Fix your engineering
bottlenecks fast.
Deployments are slow, pipelines break, infrastructure is a black box. We come in, assess what’s broken, and fix it with senior DevOps engineers who’ve seen these problems before at dozens of startups.
What DevOps consulting looks like with us
We don’t write strategy decks. We come in as engineers, run a focused audit of your stack, and deliver a prioritised list of what to fix then either hand it off to your team or implement it ourselves.
DevOps audit
We review your CI/CD pipelines, infrastructure, deployment process, and monitoring.
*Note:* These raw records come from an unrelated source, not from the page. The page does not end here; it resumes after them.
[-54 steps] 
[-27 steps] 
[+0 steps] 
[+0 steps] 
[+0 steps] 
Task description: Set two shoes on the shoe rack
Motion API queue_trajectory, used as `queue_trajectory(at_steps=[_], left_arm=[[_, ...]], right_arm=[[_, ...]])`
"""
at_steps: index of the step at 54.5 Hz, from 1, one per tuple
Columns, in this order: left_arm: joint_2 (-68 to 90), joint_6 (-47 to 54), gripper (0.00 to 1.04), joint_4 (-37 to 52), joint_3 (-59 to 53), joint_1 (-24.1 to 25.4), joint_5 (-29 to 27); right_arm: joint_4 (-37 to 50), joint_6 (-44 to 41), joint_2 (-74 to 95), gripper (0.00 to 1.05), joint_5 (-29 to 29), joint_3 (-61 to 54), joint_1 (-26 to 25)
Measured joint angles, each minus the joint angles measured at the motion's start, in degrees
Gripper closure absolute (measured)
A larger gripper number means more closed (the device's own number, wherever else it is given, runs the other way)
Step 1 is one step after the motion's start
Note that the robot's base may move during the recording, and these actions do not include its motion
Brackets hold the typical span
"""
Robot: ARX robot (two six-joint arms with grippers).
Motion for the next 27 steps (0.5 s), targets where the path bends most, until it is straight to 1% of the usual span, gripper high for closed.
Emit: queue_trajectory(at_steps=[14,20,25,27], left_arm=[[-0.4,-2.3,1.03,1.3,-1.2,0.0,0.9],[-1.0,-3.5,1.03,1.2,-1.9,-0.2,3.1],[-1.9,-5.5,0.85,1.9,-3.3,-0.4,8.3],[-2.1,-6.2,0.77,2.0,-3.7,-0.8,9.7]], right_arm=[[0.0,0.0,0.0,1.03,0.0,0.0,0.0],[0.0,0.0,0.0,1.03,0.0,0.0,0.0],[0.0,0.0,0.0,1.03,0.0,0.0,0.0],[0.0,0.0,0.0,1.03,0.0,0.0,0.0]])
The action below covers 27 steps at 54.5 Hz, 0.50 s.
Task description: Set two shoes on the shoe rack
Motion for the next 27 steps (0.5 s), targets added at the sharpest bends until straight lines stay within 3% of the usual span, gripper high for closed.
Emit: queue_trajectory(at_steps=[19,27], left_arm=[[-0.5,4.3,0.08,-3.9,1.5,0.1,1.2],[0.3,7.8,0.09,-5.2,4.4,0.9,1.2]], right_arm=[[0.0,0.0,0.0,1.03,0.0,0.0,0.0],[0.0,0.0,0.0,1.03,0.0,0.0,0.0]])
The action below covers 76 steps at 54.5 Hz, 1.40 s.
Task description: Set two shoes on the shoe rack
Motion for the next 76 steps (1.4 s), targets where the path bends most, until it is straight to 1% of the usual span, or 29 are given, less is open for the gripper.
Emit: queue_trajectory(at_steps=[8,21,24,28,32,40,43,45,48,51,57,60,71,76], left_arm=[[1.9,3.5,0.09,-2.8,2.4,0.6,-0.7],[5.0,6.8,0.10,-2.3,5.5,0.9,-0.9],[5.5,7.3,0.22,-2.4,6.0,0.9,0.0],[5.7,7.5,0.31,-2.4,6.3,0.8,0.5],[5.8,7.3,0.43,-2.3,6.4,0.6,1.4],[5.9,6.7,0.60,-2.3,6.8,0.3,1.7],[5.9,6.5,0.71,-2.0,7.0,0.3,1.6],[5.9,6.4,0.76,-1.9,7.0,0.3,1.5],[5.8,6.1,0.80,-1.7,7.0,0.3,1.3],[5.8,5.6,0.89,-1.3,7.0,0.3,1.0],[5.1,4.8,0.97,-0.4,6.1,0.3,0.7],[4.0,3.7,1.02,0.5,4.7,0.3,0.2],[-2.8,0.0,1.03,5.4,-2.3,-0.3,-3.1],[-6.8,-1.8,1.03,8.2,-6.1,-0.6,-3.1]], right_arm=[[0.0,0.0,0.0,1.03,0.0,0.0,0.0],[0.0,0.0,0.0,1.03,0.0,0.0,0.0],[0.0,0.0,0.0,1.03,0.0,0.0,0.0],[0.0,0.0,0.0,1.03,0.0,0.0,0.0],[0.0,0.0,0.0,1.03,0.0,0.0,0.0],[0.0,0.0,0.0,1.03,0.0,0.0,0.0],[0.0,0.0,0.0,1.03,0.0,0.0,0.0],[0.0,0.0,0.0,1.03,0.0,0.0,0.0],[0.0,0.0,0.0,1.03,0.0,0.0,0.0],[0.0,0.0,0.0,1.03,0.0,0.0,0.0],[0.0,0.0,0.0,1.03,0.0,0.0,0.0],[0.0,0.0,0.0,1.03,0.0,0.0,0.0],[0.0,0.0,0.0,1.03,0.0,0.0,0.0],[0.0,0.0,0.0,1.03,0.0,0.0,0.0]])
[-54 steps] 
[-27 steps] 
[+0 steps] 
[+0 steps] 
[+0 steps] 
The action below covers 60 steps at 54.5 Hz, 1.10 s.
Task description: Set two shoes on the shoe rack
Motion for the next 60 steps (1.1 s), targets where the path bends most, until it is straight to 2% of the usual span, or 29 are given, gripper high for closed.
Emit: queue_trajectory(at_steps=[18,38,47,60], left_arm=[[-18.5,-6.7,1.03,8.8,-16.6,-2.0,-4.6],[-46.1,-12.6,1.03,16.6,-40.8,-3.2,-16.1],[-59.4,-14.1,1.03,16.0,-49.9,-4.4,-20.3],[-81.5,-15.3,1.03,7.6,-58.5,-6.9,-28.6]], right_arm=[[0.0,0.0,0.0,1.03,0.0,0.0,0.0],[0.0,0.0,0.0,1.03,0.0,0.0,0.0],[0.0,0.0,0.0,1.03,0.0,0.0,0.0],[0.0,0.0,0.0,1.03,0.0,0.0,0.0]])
You get a clear picture of what’s working and what’s not.
Pipeline modernisation
From broken Jenkins jobs to fast, reliable GitHub Actions pipelines. We migrate and modernise your CI/CD without stopping your team.
Cloud cost optimisation
We audit your AWS/GCP/Azure spend, identify waste, and implement right-sizing, reserved instances, and architecture changes that cut your bill.
Security hardening
IAM, secrets management, network policies, container scanning. We baseline your security posture and close the obvious gaps.
Platform engineering
Internal developer platforms, self-service infrastructure, golden paths. We help your team deploy faster without depending on a DevOps bottleneck.
Migration projects
Monolith to microservices, VM to Kubernetes, on-prem to cloud. We plan and execute migrations that don’t end in a 3am rollback.
Startups that know their infrastructure is a mess but don’t know where to start. Engineering leaders who need an outside opinion before making a big infrastructure decision. Companies that want to move faster and need someone to clear the bottlenecks.
How we work
What Good DevOps Consulting Looks Like in Practice
DevOps consulting is only useful if it results in measurable change. We don’t deliver strategy decks. Every DevOps consulting engagement we run ends with working pipelines, documented runbooks, and engineers who know how to operate and extend what we built.
A typical DevOps consulting engagement starts with a two-week audit of your current CI/CD setup, infrastructure code, deployment process, and incident patterns. We identify the three or four highest-impact improvements, agree on a delivery plan, and execute usually within 4-8 weeks depending on scope.
The most common things we fix through DevOps consulting: slow build pipelines reduced from 30 minutes to under 10, manual deployment steps that introduce risk, cloud infrastructure with no IaC and uncontrolled costs, and monitoring setups that alert on everything and catch nothing useful.
When Startups Should Hire a DevOps Consulting Partner
DevOps consulting makes sense when your team is growing faster than your infrastructure practices. Signs you need it: deployments happen less than once a week, your cloud bill is growing faster than your team, incidents take more than an hour to resolve, or your engineers are spending more time on ops than on product features.
Series A and Series B startups are the most common entry point for DevOps consulting. You’ve validated the product, you’re scaling the team, and now the gaps in your infrastructure are starting to hurt velocity. A focused DevOps consulting engagement pays for itself in weeks.
Frequently Asked Questions
How long does a DevOps consulting engagement typically last?
Most DevOps consulting projects run between 4 and 12 weeks. Shorter engagements focus on a single area like pipeline modernisation or Kubernetes migration. Longer ones cover the full platform: IaC, CI/CD, observability, and on-call setup.
Do you work with our existing team or replace them?
Our DevOps consulting is always collaborative. We work alongside your engineers, transferring knowledge throughout the engagement so your team owns the outcome. We aim to leave your team more capable than we found it.
What’s your typical DevOps consulting stack?
Terraform for infrastructure-as-code, GitHub Actions or GitLab CI for pipelines, Kubernetes for container orchestration, Prometheus and Grafana for observability, and ArgoCD or Flux for GitOps delivery. We work with your existing tooling where possible and introduce new tools only when they solve a specific, justified problem.
For a reference on infrastructure-as-code best practices, HashiCorp’s Terraform documentation is the authoritative starting point for any DevOps consulting engagement.